Cocktail sans alcool

Pour trinquer entre amis ou sublimer une assiette gastronomique, l’alcool n’est plus une figure imposée. Sommeliers, barmans et chefs de cuisine rivalisent de créativité pour proposer de délicates boissons qui offrent le flacon sans l’ivresse!

Il fut un temps où l’on nous promettait que sans alcool, la fête était plus folle. Qu’un Canada Dry pouvait avoir le goût et la couleur d’un Dry sans pour autant être source de lendemains qui déchantent. Expériences faites, le plaisir était rarement au rendez-vous.

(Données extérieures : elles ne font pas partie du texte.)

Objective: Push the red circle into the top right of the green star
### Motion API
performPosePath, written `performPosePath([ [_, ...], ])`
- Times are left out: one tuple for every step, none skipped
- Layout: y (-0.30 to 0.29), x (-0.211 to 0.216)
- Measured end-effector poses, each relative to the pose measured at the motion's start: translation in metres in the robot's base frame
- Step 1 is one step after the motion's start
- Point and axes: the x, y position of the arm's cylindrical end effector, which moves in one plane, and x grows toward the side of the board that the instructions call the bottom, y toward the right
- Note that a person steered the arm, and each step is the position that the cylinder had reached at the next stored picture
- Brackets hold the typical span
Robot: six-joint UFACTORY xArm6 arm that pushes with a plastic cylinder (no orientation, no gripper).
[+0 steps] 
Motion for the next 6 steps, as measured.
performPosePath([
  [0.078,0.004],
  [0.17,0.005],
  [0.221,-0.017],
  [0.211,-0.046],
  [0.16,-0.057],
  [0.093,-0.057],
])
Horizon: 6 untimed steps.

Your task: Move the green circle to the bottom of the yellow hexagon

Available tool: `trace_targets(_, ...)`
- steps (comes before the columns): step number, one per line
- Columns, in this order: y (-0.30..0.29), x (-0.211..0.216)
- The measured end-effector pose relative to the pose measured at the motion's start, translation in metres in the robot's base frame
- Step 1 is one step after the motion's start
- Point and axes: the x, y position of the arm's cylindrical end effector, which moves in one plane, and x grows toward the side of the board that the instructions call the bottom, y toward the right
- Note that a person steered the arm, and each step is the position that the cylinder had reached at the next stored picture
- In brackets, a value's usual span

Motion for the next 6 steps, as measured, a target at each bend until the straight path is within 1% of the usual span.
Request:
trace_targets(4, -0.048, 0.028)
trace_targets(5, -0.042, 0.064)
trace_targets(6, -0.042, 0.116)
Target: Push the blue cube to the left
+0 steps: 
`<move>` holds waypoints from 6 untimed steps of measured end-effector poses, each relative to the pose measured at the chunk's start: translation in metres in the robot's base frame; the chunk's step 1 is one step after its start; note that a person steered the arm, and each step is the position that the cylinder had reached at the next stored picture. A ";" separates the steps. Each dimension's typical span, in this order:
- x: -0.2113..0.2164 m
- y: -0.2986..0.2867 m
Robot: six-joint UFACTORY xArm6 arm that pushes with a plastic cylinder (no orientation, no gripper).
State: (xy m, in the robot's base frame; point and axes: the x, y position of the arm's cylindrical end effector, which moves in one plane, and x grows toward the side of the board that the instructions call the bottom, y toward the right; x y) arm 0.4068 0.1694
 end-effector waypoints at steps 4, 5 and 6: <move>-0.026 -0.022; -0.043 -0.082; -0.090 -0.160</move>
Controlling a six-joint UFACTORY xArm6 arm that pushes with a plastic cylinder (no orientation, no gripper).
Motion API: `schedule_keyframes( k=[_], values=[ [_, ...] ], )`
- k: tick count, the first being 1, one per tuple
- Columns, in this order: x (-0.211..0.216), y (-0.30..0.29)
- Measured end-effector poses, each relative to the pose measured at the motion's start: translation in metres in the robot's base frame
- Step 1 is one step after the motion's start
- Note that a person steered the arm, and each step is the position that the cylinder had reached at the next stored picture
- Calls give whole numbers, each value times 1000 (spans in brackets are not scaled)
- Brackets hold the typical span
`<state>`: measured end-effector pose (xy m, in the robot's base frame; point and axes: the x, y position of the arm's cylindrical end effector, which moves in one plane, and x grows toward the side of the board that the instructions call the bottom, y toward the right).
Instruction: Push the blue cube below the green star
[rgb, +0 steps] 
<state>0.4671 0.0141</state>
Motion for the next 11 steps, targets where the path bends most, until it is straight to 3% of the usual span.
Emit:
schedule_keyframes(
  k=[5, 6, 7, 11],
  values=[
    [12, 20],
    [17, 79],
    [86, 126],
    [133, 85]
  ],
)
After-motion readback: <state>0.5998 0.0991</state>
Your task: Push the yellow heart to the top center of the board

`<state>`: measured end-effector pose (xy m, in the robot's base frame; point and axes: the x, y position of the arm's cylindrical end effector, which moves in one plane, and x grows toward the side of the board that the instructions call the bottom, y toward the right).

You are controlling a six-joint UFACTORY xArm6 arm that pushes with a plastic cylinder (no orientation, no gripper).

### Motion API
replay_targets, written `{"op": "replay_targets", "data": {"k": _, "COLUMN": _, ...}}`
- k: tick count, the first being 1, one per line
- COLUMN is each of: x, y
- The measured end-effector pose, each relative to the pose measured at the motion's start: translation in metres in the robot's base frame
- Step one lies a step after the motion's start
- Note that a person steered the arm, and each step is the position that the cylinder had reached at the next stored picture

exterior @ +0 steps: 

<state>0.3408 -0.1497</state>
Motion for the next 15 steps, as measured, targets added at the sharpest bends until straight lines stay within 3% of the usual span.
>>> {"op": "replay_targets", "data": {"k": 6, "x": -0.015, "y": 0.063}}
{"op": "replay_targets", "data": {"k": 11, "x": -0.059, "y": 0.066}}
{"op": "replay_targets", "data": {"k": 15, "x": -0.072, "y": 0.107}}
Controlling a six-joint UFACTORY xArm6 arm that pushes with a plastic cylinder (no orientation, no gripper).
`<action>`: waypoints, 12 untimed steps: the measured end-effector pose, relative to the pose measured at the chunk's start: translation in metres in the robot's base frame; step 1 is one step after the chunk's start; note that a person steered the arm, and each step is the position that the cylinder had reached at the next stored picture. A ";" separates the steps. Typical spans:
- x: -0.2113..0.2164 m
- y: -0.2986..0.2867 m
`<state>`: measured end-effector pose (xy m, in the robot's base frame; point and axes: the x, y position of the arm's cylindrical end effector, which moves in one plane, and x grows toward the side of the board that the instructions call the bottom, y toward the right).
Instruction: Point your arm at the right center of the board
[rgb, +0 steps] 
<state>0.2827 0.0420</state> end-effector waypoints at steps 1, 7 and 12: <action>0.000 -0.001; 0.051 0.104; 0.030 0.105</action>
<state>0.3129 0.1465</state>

Mais, voici que, depuis quelques mois, l’univers des boissons sans alcool a opéré une petite révolution. A l’heure des nouvelles habitudes alimentaires et des restrictions multiples, dans le verre comme dans l’assiette, on allège! Comme nombre de pays occidentaux, qui voient leur consommation d’alcool baisser, la Suisse met aussi de l’eau dans son vin. Pas question pour autant de renoncer au plaisir: L’offre «nolo» (pour No Alcohol) se fait de plus en plus attractive! Le site ivredeplaisir.ch, lancé en juillet dernier par Luca Santos, en est la parfaite illustration:

Sur cette plateforme d’e-commerce, le Neuchâtelois propose une cinquantaine de références dénuées d’éthanol. «C’est lorsque j’ai moi-même décidé d’arrêter de boire de l’alcool que je me suis rendu compte que les propositions qu’on me faisait n’étaient pas folichonnes. J’ai fait des recherches qui m’ont montré que l’offre et l’assortiment se sont considérablement améliorés. On est en présence de boissons qui sont conçues en amont pour exister sans alcool, non de produits classiques désalcoolisés». Toute la différence tient à cette approche. Pour sa Placebo, la Brasserie Docteur Gab’s travaille avec des levures spéciales qui dégagent moins d’alcool lors de la fermentation. Pernod Ricard propose, avec son Cerder’s, une boisson à base de plantes aromatiques typiques du gin, franchement bluffante.

Les as du cocktail s’y mettent aussi

Autant de nouvelles boissons qui ouvrent le champ des possibles pour la mixologie. Victor Topart, barman du Crapule Club à Fribourg et barkeeper of the year 2021, le confirme. «Je pense que nous sommes à l’aube d’une autre façon de consommer. Les grandes marques investissent. On a désormais accès à des produits de qualité qui nous permettent de travailler avec un haut niveau de complexité.»


Si du côté des shakers, l’absence d’alcool n’est plus un frein à la créativité et au goût, il en va de même avec la gastronomie. Initié dans les pays scandinaves, où la culture viticole est beaucoup moins prégnante, sublimé par des chefs comme René Redzepi, chantre de la fermentation dans son restaurant Le Noma à Copenhague, le «pairing» sans alcool vient bousculer les habitudes.

C’est ainsi que la cheffe française multi-étoilée Anne-Sophie Pic a élaboré de délicats accords mets- boissons sans alcool avec sa sommelière exécutive Paz Levinson, pour son menu unique. Ici, l’huître se marie avec un thé Sencha Cold Brew; son célèbre berlingot avec un kombucha de lemongrass; son saint-marcellin avec un mélilot clarifié et son vacherin à la poire avec un jus de coin Retter. Une démarche évidente pour l’Argentine élue meilleure sommelière des Amériques en 2015: «L’expérience doit être aussi excellente pour une personne qui veut consommer de l’alcool que pour celle qui ne le souhaite pas.»


La recherche de ce nouvel équilibre fait brainstormer cuisiniers, pâtissiers et sommeliers dans une même quête de complexité gastronomique, à l’instar de Nicolas Darnauguilhem, chef de la Pinte des Mossettes à Cerniat (FR): «L’élaboration de la boisson se fait en même temps que celle du plat. Parfois, elle va dans son sens, d’autres fois elle va lui apporter un vrai plus… En ce moment, avec un plat à base de caviar et de crevettes, nous proposons un distillat de shiso qui se présente comme une boisson très cristalline, très pure, comme une vodka.»


De nouveaux plaisirs à consommer sans modération? Le dry january peut commencer tout de suite!